Today was benchmark testing day for those of us in the science department. Benchmark testing is something our district has been implementing over the past several years as a way to assess and monitor how well our students are mastering the required standards. It's a fairly good predictor of how well they'll do on our Big State Mandated Test in the spring. The idea is that we'll see which students need help in what standards and then we'll do remediation with them. The problem is we rarely, if ever, have time to actually do the remediation, outside of the ten days that are penciled into our pacing guide prior to the Big State Mandated Test. But that's a story for another rant.
Anyhow. I walk into the teacher lunch room today and Mrs. Eagle sees me and this huge grin breaks across her face. "Have I got a story for you!" she says.

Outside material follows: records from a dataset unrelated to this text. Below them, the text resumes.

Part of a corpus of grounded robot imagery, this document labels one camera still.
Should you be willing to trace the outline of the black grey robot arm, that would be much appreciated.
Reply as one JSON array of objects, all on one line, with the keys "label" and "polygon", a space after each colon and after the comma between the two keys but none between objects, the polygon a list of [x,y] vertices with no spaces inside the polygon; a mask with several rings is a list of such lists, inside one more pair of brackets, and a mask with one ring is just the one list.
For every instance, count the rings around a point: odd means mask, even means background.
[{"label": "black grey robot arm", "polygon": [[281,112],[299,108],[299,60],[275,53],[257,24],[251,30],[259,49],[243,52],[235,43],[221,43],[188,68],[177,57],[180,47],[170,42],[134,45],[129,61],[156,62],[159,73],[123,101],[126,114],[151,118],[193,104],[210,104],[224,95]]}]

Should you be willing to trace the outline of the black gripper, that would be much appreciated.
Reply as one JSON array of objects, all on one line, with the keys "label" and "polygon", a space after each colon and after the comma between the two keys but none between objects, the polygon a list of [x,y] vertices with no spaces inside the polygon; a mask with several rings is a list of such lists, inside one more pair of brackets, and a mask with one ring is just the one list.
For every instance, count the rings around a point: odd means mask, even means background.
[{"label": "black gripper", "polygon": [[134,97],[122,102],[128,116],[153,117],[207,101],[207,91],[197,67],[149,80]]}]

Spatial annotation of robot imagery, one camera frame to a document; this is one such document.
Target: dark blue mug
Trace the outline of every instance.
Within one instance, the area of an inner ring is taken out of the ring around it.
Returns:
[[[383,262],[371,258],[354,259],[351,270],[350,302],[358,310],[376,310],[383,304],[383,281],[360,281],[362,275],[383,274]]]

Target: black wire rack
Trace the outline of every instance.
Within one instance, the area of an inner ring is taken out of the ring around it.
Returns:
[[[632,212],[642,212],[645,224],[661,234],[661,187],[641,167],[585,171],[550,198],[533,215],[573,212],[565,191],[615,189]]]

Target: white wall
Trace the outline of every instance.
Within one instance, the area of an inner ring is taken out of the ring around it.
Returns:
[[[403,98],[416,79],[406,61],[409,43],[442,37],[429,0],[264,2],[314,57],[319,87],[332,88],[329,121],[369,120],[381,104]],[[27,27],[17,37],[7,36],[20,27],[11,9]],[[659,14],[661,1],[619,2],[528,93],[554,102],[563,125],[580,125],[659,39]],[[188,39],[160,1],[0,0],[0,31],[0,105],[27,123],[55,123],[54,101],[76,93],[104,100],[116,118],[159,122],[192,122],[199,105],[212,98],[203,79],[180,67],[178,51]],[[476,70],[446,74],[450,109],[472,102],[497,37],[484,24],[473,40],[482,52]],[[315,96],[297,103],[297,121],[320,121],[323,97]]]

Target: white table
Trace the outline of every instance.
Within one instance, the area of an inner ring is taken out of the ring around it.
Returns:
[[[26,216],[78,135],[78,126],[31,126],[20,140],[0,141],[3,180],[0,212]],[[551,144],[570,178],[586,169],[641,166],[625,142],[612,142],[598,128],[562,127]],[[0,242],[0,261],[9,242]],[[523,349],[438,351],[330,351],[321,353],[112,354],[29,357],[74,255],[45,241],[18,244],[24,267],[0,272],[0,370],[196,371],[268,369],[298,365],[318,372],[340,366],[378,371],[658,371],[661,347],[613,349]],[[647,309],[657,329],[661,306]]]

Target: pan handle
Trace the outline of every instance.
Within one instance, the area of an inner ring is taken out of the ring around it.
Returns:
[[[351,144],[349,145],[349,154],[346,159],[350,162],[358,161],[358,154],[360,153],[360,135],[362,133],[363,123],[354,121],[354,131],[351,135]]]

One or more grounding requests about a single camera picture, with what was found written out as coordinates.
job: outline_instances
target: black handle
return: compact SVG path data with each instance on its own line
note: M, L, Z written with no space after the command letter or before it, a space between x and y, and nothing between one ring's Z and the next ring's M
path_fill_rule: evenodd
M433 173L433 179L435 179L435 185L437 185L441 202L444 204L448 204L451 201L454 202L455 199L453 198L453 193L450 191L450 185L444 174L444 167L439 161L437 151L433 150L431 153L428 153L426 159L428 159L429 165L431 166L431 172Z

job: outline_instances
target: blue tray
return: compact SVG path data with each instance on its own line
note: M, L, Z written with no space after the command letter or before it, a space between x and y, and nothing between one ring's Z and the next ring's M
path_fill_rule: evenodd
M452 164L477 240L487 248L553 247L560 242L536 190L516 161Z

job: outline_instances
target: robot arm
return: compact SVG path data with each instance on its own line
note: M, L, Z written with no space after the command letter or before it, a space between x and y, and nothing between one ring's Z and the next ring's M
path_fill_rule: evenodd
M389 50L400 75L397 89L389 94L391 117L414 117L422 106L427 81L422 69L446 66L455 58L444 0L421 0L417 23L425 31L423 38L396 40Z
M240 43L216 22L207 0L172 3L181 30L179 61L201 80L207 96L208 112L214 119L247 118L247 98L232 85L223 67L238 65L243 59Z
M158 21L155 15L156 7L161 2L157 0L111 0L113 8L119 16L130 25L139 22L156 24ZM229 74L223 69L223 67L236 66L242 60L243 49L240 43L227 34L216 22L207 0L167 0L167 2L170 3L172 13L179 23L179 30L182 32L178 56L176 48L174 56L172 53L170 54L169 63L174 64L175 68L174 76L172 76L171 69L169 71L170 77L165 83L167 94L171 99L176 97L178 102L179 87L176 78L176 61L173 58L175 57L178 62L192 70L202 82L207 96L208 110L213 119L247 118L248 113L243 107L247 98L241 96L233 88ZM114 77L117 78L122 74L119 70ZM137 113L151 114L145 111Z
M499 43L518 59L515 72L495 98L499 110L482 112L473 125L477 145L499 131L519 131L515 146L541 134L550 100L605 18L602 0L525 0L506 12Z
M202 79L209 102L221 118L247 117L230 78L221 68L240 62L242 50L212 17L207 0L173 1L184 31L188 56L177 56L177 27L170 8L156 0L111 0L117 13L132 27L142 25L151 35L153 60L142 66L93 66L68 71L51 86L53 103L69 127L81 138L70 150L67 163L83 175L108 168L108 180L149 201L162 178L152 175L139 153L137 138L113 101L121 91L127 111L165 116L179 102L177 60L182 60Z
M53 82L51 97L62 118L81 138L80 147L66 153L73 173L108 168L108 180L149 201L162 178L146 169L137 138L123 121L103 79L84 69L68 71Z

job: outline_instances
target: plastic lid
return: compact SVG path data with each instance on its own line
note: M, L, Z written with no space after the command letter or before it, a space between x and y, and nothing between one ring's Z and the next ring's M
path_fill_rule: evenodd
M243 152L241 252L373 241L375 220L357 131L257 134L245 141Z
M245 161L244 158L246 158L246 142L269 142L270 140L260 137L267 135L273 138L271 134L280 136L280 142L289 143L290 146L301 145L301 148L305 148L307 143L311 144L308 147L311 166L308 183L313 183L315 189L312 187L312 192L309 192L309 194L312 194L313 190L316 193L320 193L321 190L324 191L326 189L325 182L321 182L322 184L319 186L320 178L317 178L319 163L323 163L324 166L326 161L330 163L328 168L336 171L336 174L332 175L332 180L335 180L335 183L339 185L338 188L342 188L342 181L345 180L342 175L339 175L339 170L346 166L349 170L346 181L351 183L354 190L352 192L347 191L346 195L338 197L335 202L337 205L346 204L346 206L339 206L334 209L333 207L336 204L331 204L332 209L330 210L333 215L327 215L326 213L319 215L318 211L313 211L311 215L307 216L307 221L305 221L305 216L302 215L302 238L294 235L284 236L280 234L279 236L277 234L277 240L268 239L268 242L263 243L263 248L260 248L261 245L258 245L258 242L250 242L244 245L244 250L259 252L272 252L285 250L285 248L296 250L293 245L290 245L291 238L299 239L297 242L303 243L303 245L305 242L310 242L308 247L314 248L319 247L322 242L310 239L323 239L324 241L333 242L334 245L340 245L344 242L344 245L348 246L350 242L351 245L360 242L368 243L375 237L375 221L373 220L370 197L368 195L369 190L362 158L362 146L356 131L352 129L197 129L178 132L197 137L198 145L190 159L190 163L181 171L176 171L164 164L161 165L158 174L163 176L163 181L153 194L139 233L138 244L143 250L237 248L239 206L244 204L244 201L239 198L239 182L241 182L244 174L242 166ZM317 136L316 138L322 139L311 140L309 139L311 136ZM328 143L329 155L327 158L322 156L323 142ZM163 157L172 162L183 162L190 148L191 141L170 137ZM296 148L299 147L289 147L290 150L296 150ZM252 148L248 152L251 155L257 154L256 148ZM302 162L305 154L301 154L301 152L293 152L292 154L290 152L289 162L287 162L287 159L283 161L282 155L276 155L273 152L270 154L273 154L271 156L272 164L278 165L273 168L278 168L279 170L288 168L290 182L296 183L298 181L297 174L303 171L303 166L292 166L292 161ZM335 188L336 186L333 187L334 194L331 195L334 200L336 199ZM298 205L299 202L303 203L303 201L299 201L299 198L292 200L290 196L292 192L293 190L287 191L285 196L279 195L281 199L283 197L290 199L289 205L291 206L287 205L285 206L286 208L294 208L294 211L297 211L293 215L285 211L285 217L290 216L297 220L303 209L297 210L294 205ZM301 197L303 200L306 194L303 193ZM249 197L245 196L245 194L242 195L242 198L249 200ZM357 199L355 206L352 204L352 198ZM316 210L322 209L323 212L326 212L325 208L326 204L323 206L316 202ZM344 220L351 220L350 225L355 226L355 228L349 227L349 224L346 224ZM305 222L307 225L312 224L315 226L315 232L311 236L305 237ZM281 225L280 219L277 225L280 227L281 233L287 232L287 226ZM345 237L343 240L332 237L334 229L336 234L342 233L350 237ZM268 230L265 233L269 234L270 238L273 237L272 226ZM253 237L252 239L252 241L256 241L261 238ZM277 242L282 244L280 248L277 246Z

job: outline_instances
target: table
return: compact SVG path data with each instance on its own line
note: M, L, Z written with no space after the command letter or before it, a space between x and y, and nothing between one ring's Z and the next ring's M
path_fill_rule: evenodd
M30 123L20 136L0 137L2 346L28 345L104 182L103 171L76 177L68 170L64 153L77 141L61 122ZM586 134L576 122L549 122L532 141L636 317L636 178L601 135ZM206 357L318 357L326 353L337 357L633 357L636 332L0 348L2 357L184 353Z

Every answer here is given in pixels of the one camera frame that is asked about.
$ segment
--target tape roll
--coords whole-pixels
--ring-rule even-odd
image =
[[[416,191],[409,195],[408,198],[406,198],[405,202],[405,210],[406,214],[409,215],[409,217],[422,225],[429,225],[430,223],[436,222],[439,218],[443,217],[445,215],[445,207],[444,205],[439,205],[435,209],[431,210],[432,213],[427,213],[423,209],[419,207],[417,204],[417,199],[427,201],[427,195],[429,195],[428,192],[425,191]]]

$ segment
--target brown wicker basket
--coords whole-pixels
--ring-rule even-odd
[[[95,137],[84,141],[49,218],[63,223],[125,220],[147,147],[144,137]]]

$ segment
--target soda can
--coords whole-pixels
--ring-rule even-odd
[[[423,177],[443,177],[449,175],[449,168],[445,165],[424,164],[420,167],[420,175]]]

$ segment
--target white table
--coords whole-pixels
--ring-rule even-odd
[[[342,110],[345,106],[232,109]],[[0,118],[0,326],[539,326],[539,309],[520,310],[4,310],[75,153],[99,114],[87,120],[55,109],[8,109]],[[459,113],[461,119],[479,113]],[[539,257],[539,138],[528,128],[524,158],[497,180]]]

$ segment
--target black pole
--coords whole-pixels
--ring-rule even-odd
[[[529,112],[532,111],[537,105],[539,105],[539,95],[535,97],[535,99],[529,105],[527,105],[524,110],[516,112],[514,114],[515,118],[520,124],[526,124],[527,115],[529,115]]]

This morning when we went to pick up our copies of the tests (test security and all that), they were all stacked up in piles and labeled which was nice as we didn't have to count them out. Counting out 135 tests can be a drag. All the science teachers did testing today, so there were piles of sixth grade tests, seventh grade tests, eighth grade tests, and some physical science (advanced eighth grade) tests as well.
Which might explain how Mrs. Eagle ended up with four physical science tests in her pile by mistake.
All her kids sit in rows during testing and she simply counted out the number of tests for each row and the kids passed them back. Consequently she didn't realize that there were some physical science tests in her pile until some ten minutes into the test when she does a walk through the room and spots a page that just doesn't look right. And then another. And another. And finally another.
Here's the amazing thing. The kids didn't say a word. Not one of them noticed "Eighth Grade Physical Science Benchmark #1" emblazoned across the top. None of them noticed that the entire front page was chock-full of formulas for things like velocity, acceleration and the like - things we've NEVER talked about in seventh grade this year. And yet they just started to take the test!
Which makes us wonder...are they so lost on a daily basis that nothing looks familiar? Are they just that clueless that they figured it was just a chapter they blew off and didn't pay attention to? Or are they, as Mrs. Algebra said, suffering from Adolescent Alzheimers???